__DIRECTIONS__. Output the whole listing again, exactly as it reads.

__PROVIDED MATERIAL__.
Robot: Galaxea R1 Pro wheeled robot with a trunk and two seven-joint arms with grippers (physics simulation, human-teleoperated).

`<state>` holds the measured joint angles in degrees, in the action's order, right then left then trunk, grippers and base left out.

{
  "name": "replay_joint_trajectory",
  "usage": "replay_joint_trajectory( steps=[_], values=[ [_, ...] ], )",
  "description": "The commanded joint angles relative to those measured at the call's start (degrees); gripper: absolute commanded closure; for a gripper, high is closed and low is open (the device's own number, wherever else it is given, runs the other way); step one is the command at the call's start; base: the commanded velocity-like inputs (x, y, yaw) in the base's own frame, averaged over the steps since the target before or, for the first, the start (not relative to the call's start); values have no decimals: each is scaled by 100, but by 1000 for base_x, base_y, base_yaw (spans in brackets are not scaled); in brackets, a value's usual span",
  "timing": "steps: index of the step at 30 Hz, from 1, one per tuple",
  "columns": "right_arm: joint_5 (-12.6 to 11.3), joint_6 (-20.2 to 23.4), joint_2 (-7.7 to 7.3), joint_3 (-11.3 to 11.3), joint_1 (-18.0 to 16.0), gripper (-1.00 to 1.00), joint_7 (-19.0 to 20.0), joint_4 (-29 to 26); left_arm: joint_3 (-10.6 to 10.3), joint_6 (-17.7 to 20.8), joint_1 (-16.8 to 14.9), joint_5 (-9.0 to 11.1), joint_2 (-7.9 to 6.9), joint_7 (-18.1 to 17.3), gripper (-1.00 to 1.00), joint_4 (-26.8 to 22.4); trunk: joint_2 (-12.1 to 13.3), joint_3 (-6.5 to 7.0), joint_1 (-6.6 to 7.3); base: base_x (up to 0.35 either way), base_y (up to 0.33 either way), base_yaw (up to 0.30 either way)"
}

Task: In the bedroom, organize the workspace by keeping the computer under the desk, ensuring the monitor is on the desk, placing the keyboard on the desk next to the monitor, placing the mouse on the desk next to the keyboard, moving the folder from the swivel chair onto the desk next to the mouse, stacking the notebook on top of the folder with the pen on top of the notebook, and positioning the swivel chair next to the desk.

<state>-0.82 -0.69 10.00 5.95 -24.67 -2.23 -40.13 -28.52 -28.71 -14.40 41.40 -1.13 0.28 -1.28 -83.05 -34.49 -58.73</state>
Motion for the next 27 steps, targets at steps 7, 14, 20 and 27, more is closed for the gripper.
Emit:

__ANSWER__.
Robot: Galaxea R1 Pro wheeled robot with a trunk and two seven-joint arms with grippers (physics simulation, human-teleoperated).

`<state>` holds the measured joint angles in degrees, in the action's order, right then left then trunk, grippers and base left out.

{
  "name": "replay_joint_trajectory",
  "usage": "replay_joint_trajectory( steps=[_], values=[ [_, ...] ], )",
  "description": "The commanded joint angles relative to those measured at the call's start (degrees); gripper: absolute commanded closure; for a gripper, high is closed and low is open (the device's own number, wherever else it is given, runs the other way); step one is the command at the call's start; base: the commanded velocity-like inputs (x, y, yaw) in the base's own frame, averaged over the steps since the target before or, for the first, the start (not relative to the call's start); values have no decimals: each is scaled by 100, but by 1000 for base_x, base_y, base_yaw (spans in brackets are not scaled); in brackets, a value's usual span",
  "timing": "steps: index of the step at 30 Hz, from 1, one per tuple",
  "columns": "right_arm: joint_5 (-12.6 to 11.3), joint_6 (-20.2 to 23.4), joint_2 (-7.7 to 7.3), joint_3 (-11.3 to 11.3), joint_1 (-18.0 to 16.0), gripper (-1.00 to 1.00), joint_7 (-19.0 to 20.0), joint_4 (-29 to 26); left_arm: joint_3 (-10.6 to 10.3), joint_6 (-17.7 to 20.8), joint_1 (-16.8 to 14.9), joint_5 (-9.0 to 11.1), joint_2 (-7.9 to 6.9), joint_7 (-18.1 to 17.3), gripper (-1.00 to 1.00), joint_4 (-26.8 to 22.4); trunk: joint_2 (-12.1 to 13.3), joint_3 (-6.5 to 7.0), joint_1 (-6.6 to 7.3); base: base_x (up to 0.35 either way), base_y (up to 0.33 either way), base_yaw (up to 0.30 either way)"
}

Task: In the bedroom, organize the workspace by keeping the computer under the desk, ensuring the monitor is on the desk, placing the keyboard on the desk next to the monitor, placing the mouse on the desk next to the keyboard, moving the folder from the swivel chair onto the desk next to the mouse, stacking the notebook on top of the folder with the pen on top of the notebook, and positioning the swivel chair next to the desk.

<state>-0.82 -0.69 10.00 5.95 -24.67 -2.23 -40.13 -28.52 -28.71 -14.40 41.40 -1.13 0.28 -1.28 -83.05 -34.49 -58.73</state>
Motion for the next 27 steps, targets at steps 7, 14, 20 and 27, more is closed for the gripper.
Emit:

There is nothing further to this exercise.